▸ **Problem to work on**: Search the data for "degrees". Return each matching line.

▸ **Stored data**:
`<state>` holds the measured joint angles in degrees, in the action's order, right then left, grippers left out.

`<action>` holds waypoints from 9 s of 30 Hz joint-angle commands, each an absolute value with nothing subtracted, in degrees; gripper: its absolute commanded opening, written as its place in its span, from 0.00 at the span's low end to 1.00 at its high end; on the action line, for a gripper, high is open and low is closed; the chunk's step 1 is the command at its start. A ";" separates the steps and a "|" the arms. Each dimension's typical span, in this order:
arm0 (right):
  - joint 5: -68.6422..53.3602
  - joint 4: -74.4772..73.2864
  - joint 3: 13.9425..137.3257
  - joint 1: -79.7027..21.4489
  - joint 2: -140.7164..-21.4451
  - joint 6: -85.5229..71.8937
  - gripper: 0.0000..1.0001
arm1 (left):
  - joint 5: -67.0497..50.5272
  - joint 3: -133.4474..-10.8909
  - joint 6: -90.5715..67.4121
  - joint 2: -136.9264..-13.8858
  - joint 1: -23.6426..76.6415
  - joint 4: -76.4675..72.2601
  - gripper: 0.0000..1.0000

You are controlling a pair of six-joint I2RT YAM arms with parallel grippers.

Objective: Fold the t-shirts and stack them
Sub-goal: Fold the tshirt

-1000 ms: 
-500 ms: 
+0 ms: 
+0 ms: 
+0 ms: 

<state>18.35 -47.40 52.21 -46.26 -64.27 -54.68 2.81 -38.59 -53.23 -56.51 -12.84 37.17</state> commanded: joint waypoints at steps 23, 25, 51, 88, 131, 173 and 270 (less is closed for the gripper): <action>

▸ **Solution for this exercise**:
`<state>` holds the measured joint angles in degrees, in the action's order, right then left, grippers left out.
`<action>` holds waypoints from 9 s of 30 Hz joint-angle commands, each an absolute value with nothing subtracted, in degrees; gripper: its absolute commanded opening, written as its place in its span, from 0.00 at the span's low end to 1.00 at its high end; on the action line, for a gripper, high is open and low is closed; the chunk's step 1 is the command at its start. A ";" separates the steps and a "|" the arms. Each dimension's typical span, in this order:

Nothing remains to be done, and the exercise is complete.